Exercise: Here the job is to repeat the listing exactly, but not the pictures in it.

Available data:
● ● ●
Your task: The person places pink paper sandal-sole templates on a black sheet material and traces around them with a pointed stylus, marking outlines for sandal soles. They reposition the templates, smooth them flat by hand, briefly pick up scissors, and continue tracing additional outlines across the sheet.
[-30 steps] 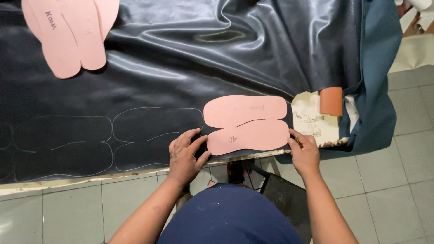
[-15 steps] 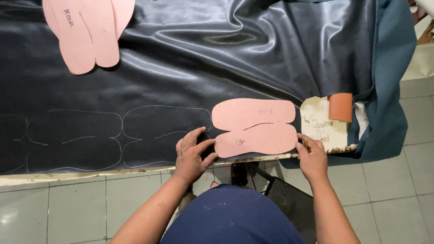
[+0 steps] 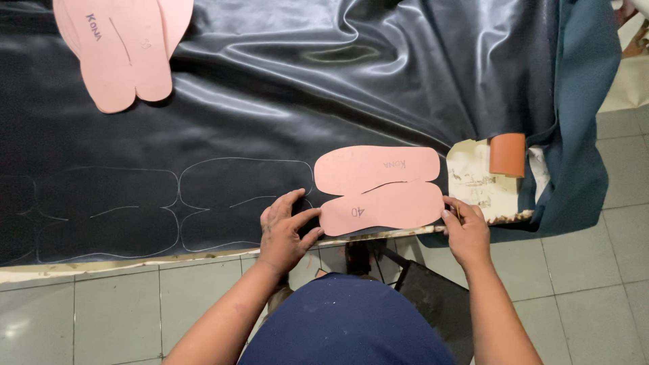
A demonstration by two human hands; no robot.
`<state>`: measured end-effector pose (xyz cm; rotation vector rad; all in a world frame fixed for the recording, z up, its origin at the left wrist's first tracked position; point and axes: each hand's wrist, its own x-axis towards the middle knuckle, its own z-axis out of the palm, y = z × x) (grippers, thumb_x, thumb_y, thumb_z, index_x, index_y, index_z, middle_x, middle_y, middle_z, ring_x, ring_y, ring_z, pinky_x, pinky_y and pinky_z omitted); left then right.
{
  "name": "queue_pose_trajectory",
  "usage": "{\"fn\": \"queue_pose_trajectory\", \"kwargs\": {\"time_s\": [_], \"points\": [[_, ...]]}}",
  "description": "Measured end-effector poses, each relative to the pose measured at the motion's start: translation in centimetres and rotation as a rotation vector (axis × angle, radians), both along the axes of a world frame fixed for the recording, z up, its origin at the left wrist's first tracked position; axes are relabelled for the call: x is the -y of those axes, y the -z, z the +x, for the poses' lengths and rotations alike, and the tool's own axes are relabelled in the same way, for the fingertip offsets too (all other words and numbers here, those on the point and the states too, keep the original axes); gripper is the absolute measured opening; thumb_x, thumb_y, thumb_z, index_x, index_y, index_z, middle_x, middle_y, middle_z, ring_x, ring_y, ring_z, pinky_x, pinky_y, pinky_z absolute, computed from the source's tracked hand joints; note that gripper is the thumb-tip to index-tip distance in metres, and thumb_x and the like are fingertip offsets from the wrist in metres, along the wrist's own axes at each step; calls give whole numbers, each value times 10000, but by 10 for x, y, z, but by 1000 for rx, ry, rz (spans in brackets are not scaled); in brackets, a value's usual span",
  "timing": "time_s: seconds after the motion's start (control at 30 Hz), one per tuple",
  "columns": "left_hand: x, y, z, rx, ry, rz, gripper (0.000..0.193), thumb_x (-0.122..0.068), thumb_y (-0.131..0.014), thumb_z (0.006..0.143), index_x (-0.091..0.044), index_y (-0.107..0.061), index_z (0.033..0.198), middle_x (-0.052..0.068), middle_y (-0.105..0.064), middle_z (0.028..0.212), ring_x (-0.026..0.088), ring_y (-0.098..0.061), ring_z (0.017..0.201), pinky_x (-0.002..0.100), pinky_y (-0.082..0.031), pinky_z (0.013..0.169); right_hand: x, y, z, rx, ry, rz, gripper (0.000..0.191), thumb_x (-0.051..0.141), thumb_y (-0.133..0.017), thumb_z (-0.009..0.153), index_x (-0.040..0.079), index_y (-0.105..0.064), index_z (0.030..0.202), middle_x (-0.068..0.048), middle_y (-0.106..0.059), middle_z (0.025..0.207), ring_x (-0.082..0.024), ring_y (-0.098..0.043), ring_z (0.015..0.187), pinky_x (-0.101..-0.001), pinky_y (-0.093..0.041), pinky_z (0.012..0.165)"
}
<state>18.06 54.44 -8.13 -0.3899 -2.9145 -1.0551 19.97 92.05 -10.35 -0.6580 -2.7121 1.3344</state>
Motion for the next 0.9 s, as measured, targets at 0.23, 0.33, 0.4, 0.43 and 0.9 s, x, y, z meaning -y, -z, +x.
{"fn": "queue_pose_trajectory", "kwargs": {"time_s": [0.23, 0.33, 0.4, 0.43, 0.9], "points": [[-2, 2, -2, -17, 0, -2, 376, -349, -846, 746, -237, -784, 1100, 70, -508, 1470, 290, -412, 1402, 515, -261, 1127, -2, 1, -1, -5, 20, -27, 307, 118, -690, 930, 111, -734, 1234, -53, -566, 982, -127, -608, 646, -293, -531, 645], [-2, 2, -2, -21, 0, -5, 373, -351, -842, 749, -237, -783, 1100, 67, -507, 1478, 289, -410, 1410, 512, -263, 1134, -1, 1, -1, -11, 22, -17, 301, 114, -688, 934, 107, -736, 1231, -65, -574, 979, -127, -615, 645, -298, -536, 642], [-2, 3, -1, -16, -3, -1, 376, -353, -840, 749, -239, -783, 1103, 62, -504, 1480, 284, -412, 1411, 509, -262, 1136, -1, 1, -1, -15, 37, -20, 299, 115, -690, 933, 105, -737, 1228, -64, -582, 990, -127, -618, 647, -299, -539, 640], [-3, 3, -1, -13, -4, 0, 377, -354, -840, 749, -239, -783, 1104, 60, -503, 1481, 281, -413, 1411, 507, -262, 1137, 0, 1, -2, -16, 44, -22, 297, 115, -692, 932, 105, -737, 1226, -64, -586, 995, -127, -619, 648, -299, -540, 639], [-4, -2, -3, 14, 11, -25, 364, -372, -831, 760, -257, -790, 1104, 61, -494, 1481, 282, -393, 1415, 507, -244, 1141, -1, -1, -4, -5, 57, -54, 299, 121, -682, 935, 102, -738, 1228, -57, -597, 1006, -123, -629, 661, -291, -555, 636]]}}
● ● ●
Written solution:
Your task: The person places pink paper sandal-sole templates on a black sheet material and traces around them with a pointed stylus, marking outlines for sandal soles. They reposition the templates, smooth them flat by hand, briefly pick up scissors, and continue tracing additional outlines across the sheet.
[-30 steps] 
[-15 steps] 
[+0 steps] 
A demonstration by two human hands; no robot.
`<state>`: measured end-effector pose (xyz cm; rotation vector rad; all in a world frame fixed for the recording, z up, its origin at the left wrist's first tracked position; point and axes: each hand's wrist, its own x-axis towards the middle knuckle, its own z-axis out of the palm, y = z × x) (grippers, thumb_x, thumb_y, thumb_z, index_x, index_y, index_z, middle_x, middle_y, middle_z, ring_x, ring_y, ring_z, pinky_x, pinky_y and pinky_z omitted); left then right.
{
  "name": "queue_pose_trajectory",
  "usage": "{\"fn\": \"queue_pose_trajectory\", \"kwargs\": {\"time_s\": [_], \"points\": [[_, ...]]}}",
  "description": "Measured end-effector poses, each relative to the pose measured at the motion's start: translation in centimetres and rotation as a rotation vector (axis × angle, radians), both along the axes of a world frame fixed for the recording, z up, its origin at the left wrist's first tracked position; axes are relabelled for the call: x is the -y of those axes, y the -z, z the +x, for the poses' lengths and rotations alike, and the tool's own axes are relabelled in the same way, for the fingertip offsets too (all other words and numbers here, those on the point and the states too, keep the original axes); gripper is the absolute measured opening; thumb_x, thumb_y, thumb_z, index_x, index_y, index_z, middle_x, middle_y, middle_z, ring_x, ring_y, ring_z, pinky_x, pinky_y, pinky_z absolute, computed from the source's tracked hand joints; note that gripper is the thumb-tip to index-tip distance in metres, and thumb_x and the like are fingertip offsets from the wrist in metres, along the wrist's own axes at each step; calls give whole numbers, each value times 10000, but by 10 for x, y, z, but by 1000 for rx, ry, rz (spans in brackets are not scaled); in brackets, a value's usual span",
  "timing": "time_s: seconds after the motion's start (control at 30 Hz), one per tuple",
  "columns": "left_hand: x, y, z, rx, ry, rz, gripper (0.000..0.193), thumb_x (-0.122..0.068), thumb_y (-0.131..0.014), thumb_z (0.006..0.143), index_x (-0.091..0.044), index_y (-0.107..0.061), index_z (0.033..0.198), middle_x (-0.052..0.068), middle_y (-0.105..0.064), middle_z (0.028..0.212), ring_x (-0.026..0.088), ring_y (-0.098..0.061), ring_z (0.017..0.201), pinky_x (-0.002..0.100), pinky_y (-0.082..0.031), pinky_z (0.013..0.169); right_hand: x, y, z, rx, ry, rz, gripper (0.000..0.191), thumb_x (-0.051..0.141), thumb_y (-0.133..0.017), thumb_z (-0.009..0.153), index_x (-0.040..0.079), index_y (-0.105..0.064), index_z (0.030..0.202), middle_x (-0.068..0.048), middle_y (-0.106..0.059), middle_z (0.025..0.207), ring_x (-0.082..0.024), ring_y (-0.098..0.043), ring_z (0.015..0.187), pinky_x (-0.101..-0.001), pinky_y (-0.093..0.041), pinky_z (0.012..0.165)"
}
<state>18.06 54.44 -8.13 -0.3899 -2.9145 -1.0551 19.97 92.05 -10.35 -0.6580 -2.7121 1.3344</state>
Motion for the next 0.9 s, as measured, targets at 0.23, 0.33, 0.4, 0.43 and 0.9 s, x, y, z meaning -y, -z, +x.
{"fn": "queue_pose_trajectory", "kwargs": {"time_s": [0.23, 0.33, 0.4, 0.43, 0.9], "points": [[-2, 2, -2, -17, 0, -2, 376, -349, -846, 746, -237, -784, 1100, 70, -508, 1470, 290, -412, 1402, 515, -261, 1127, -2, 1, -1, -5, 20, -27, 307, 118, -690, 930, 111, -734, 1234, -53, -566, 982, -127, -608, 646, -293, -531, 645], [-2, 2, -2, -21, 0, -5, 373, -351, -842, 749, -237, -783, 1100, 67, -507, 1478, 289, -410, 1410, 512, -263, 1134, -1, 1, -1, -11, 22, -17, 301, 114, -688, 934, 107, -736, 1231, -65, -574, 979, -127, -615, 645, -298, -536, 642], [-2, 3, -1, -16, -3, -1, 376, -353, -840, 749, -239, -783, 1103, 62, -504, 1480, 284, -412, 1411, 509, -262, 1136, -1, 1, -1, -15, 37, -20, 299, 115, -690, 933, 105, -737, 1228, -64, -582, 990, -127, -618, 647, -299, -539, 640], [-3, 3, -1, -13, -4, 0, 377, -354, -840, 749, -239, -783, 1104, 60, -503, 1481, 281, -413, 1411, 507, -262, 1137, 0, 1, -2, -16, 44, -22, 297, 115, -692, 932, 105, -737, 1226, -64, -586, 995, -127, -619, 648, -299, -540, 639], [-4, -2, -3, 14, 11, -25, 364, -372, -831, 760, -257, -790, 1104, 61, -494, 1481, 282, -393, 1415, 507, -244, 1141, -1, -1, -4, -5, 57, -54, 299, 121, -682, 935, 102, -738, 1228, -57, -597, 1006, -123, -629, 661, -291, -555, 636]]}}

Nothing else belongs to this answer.